■ **Work instruction**:
All entries below are to be set down again, identical to the source.
******************************
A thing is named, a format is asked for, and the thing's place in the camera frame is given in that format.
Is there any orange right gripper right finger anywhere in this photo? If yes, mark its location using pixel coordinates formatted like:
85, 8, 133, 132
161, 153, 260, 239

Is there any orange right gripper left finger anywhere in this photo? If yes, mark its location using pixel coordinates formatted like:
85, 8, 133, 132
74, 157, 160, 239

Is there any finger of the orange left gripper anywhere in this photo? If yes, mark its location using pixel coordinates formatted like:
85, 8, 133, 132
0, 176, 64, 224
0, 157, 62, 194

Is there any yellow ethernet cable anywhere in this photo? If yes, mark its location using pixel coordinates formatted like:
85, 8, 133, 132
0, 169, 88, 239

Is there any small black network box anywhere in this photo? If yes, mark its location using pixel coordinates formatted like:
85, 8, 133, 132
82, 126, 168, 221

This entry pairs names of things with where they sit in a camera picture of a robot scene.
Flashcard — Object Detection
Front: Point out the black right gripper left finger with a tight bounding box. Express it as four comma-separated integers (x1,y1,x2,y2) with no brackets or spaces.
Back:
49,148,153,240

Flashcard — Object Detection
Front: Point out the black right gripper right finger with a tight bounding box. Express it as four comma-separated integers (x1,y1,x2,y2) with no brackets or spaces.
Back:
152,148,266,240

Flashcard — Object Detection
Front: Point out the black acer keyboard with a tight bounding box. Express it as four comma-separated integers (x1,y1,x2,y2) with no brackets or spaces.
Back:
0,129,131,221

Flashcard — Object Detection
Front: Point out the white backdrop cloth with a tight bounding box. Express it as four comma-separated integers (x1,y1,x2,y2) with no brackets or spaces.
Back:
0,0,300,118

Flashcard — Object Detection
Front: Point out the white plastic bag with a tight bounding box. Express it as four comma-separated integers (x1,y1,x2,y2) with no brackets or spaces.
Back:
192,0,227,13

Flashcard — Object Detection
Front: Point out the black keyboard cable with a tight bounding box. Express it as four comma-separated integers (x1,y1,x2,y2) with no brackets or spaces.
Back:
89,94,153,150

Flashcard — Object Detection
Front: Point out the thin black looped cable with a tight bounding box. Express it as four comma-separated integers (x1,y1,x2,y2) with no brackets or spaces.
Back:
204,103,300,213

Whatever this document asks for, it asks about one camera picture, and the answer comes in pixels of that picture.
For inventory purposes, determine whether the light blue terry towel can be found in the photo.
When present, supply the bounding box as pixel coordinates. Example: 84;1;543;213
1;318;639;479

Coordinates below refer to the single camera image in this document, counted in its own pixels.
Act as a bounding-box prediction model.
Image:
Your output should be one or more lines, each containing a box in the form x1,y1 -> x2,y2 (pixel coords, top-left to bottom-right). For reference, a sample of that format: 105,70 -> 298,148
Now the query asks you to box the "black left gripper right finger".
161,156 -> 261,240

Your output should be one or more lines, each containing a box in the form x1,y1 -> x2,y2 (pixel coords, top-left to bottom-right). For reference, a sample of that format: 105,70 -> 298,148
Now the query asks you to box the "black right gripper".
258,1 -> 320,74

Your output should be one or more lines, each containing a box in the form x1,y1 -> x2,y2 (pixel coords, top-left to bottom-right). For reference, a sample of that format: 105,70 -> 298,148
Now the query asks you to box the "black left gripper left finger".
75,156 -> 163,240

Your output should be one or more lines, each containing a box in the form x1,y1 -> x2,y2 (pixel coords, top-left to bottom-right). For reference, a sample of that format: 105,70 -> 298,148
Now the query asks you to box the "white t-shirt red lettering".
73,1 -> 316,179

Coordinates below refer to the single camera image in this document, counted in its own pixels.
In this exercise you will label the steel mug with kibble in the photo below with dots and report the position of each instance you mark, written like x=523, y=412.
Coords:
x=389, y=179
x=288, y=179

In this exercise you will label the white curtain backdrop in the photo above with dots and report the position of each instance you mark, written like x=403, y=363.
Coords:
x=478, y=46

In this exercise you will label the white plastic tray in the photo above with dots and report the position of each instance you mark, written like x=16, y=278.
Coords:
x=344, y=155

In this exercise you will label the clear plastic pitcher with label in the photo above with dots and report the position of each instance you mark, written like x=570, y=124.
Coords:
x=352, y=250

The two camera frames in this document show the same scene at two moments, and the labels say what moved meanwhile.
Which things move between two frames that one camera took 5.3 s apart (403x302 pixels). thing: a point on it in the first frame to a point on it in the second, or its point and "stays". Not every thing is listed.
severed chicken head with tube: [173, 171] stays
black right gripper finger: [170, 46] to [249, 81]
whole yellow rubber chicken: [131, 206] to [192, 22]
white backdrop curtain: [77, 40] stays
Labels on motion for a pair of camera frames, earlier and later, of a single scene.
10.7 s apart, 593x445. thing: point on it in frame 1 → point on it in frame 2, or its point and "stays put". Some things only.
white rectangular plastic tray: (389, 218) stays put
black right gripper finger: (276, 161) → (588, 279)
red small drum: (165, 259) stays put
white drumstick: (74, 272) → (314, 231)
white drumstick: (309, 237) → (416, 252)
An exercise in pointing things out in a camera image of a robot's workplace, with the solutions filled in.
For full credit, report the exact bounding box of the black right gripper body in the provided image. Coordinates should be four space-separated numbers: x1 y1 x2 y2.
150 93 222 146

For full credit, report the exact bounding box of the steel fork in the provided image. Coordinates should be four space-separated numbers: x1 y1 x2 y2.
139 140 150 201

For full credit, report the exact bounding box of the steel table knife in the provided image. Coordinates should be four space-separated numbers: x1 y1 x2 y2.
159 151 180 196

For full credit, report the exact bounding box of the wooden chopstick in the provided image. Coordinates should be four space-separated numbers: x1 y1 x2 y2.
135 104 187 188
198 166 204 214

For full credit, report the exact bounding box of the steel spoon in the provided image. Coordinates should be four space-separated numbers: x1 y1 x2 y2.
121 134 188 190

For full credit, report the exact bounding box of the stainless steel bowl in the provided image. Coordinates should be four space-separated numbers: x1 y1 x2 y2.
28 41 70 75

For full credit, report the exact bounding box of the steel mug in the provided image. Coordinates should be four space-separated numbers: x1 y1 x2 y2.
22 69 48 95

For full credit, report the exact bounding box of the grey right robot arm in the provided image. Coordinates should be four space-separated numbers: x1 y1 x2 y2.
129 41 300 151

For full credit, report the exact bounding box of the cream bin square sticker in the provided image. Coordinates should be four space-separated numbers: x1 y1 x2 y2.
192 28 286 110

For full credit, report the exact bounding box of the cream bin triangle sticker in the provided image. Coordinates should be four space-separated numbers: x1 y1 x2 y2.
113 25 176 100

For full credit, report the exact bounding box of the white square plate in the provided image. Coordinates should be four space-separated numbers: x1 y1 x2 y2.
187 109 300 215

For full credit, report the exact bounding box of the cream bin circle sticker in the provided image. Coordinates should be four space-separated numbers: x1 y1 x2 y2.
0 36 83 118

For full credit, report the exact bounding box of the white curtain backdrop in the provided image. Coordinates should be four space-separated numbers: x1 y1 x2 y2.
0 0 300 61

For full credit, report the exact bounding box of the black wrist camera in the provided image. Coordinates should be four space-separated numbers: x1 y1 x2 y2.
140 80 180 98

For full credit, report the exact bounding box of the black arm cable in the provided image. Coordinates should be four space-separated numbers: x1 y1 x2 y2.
******************************
■ **Written reply**:
A thing is named, a format is asked for, and the thing's place in the camera frame is given in that format.
Is there any orange right gripper right finger anywhere in this photo? If yes, mark its location using pixel coordinates formatted like:
85, 8, 133, 132
161, 153, 260, 239

Is there any orange right gripper left finger anywhere in this photo? If yes, mark its location using pixel coordinates formatted like:
85, 8, 133, 132
74, 157, 160, 239

Is there any finger of the orange left gripper anywhere in this photo? If yes, mark its location using pixel coordinates formatted like:
85, 8, 133, 132
0, 176, 64, 224
0, 157, 62, 194

Is there any yellow ethernet cable anywhere in this photo? If yes, mark its location using pixel coordinates formatted like:
85, 8, 133, 132
0, 169, 88, 239

Is there any small black network box anywhere in this photo? If yes, mark its location using pixel coordinates formatted like:
85, 8, 133, 132
82, 126, 168, 221

This entry pairs names of things with where they sit in a camera picture of a robot scene.
Flashcard — Object Detection
Front: Point out the black right gripper left finger with a tight bounding box. Express it as four comma-separated integers (x1,y1,x2,y2) with no brackets or spaces.
Back:
49,148,153,240

Flashcard — Object Detection
Front: Point out the black right gripper right finger with a tight bounding box. Express it as four comma-separated integers (x1,y1,x2,y2) with no brackets or spaces.
Back:
152,148,266,240

Flashcard — Object Detection
Front: Point out the black acer keyboard with a tight bounding box. Express it as four comma-separated integers (x1,y1,x2,y2) with no brackets or spaces.
Back:
0,129,131,221

Flashcard — Object Detection
Front: Point out the white backdrop cloth with a tight bounding box. Express it as four comma-separated integers (x1,y1,x2,y2) with no brackets or spaces.
Back:
0,0,300,118

Flashcard — Object Detection
Front: Point out the white plastic bag with a tight bounding box. Express it as four comma-separated integers (x1,y1,x2,y2) with no brackets or spaces.
Back:
192,0,227,13

Flashcard — Object Detection
Front: Point out the black keyboard cable with a tight bounding box. Express it as four comma-separated integers (x1,y1,x2,y2) with no brackets or spaces.
Back:
89,94,153,150

Flashcard — Object Detection
Front: Point out the thin black looped cable with a tight bounding box. Express it as four comma-separated integers (x1,y1,x2,y2) with no brackets or spaces.
Back:
204,103,300,213

Whatever this document asks for, it asks about one camera picture, and the answer comes in pixels of that picture.
For inventory purposes, determine whether the light blue terry towel can be found in the photo.
When present, supply the bounding box as pixel coordinates. Example: 84;1;543;213
1;318;639;479

Coordinates below refer to the single camera image in this document, counted in its own pixels.
Act as a bounding-box prediction model.
Image:
Your output should be one or more lines, each containing a box in the form x1,y1 -> x2,y2 (pixel coords, top-left to bottom-right). For reference, a sample of that format: 105,70 -> 298,148
Now the query asks you to box the "black left gripper right finger".
161,156 -> 261,240

Your output should be one or more lines, each containing a box in the form x1,y1 -> x2,y2 (pixel coords, top-left to bottom-right). For reference, a sample of that format: 105,70 -> 298,148
Now the query asks you to box the "black right gripper".
258,1 -> 320,74

Your output should be one or more lines, each containing a box in the form x1,y1 -> x2,y2 (pixel coords, top-left to bottom-right). For reference, a sample of that format: 105,70 -> 298,148
Now the query asks you to box the "black left gripper left finger".
75,156 -> 163,240

Your output should be one or more lines, each containing a box in the form x1,y1 -> x2,y2 (pixel coords, top-left to bottom-right). For reference, a sample of that format: 105,70 -> 298,148
Now the query asks you to box the "white t-shirt red lettering".
73,1 -> 316,179

Coordinates below refer to the single camera image in this document, counted in its own pixels.
In this exercise you will label the steel mug with kibble in the photo below with dots and report the position of each instance you mark, written like x=523, y=412.
Coords:
x=389, y=179
x=288, y=179

In this exercise you will label the white curtain backdrop in the photo above with dots and report the position of each instance you mark, written like x=403, y=363.
Coords:
x=478, y=46

In this exercise you will label the white plastic tray in the photo above with dots and report the position of each instance you mark, written like x=16, y=278.
Coords:
x=344, y=155

In this exercise you will label the clear plastic pitcher with label in the photo above with dots and report the position of each instance you mark, written like x=570, y=124.
Coords:
x=352, y=250

The two camera frames in this document show the same scene at two moments, and the labels say what moved meanwhile.
Which things move between two frames that one camera took 5.3 s apart (403x302 pixels). thing: a point on it in the first frame to a point on it in the second, or its point and "stays". Not every thing is listed.
severed chicken head with tube: [173, 171] stays
black right gripper finger: [170, 46] to [249, 81]
whole yellow rubber chicken: [131, 206] to [192, 22]
white backdrop curtain: [77, 40] stays
Labels on motion for a pair of camera frames, earlier and later, of a single scene.
10.7 s apart, 593x445. thing: point on it in frame 1 → point on it in frame 2, or its point and "stays put". Some things only.
white rectangular plastic tray: (389, 218) stays put
black right gripper finger: (276, 161) → (588, 279)
red small drum: (165, 259) stays put
white drumstick: (74, 272) → (314, 231)
white drumstick: (309, 237) → (416, 252)
An exercise in pointing things out in a camera image of a robot's workplace, with the solutions filled in.
For full credit, report the exact bounding box of the black right gripper body in the provided image. Coordinates should be four space-separated numbers: x1 y1 x2 y2.
150 93 222 146

For full credit, report the exact bounding box of the steel fork in the provided image. Coordinates should be four space-separated numbers: x1 y1 x2 y2.
139 140 150 201

For full credit, report the exact bounding box of the steel table knife in the provided image. Coordinates should be four space-separated numbers: x1 y1 x2 y2.
159 151 180 196

For full credit, report the exact bounding box of the wooden chopstick in the provided image. Coordinates should be four space-separated numbers: x1 y1 x2 y2.
135 104 187 188
198 166 204 214

For full credit, report the exact bounding box of the steel spoon in the provided image. Coordinates should be four space-separated numbers: x1 y1 x2 y2.
121 134 188 190

For full credit, report the exact bounding box of the stainless steel bowl in the provided image. Coordinates should be four space-separated numbers: x1 y1 x2 y2.
28 41 70 75

For full credit, report the exact bounding box of the steel mug in the provided image. Coordinates should be four space-separated numbers: x1 y1 x2 y2.
22 69 48 95

For full credit, report the exact bounding box of the grey right robot arm in the provided image. Coordinates should be four space-separated numbers: x1 y1 x2 y2.
129 41 300 151

For full credit, report the exact bounding box of the cream bin square sticker in the provided image. Coordinates should be four space-separated numbers: x1 y1 x2 y2.
192 28 286 110

For full credit, report the exact bounding box of the cream bin triangle sticker in the provided image. Coordinates should be four space-separated numbers: x1 y1 x2 y2.
113 25 176 100

For full credit, report the exact bounding box of the white square plate in the provided image. Coordinates should be four space-separated numbers: x1 y1 x2 y2.
187 109 300 215

For full credit, report the exact bounding box of the cream bin circle sticker in the provided image. Coordinates should be four space-separated numbers: x1 y1 x2 y2.
0 36 83 118

For full credit, report the exact bounding box of the white curtain backdrop in the provided image. Coordinates should be four space-separated numbers: x1 y1 x2 y2.
0 0 300 61

For full credit, report the exact bounding box of the black wrist camera in the provided image. Coordinates should be four space-separated numbers: x1 y1 x2 y2.
140 80 180 98

For full credit, report the exact bounding box of the black arm cable in the provided image. Coordinates should be four space-separated numbers: x1 y1 x2 y2.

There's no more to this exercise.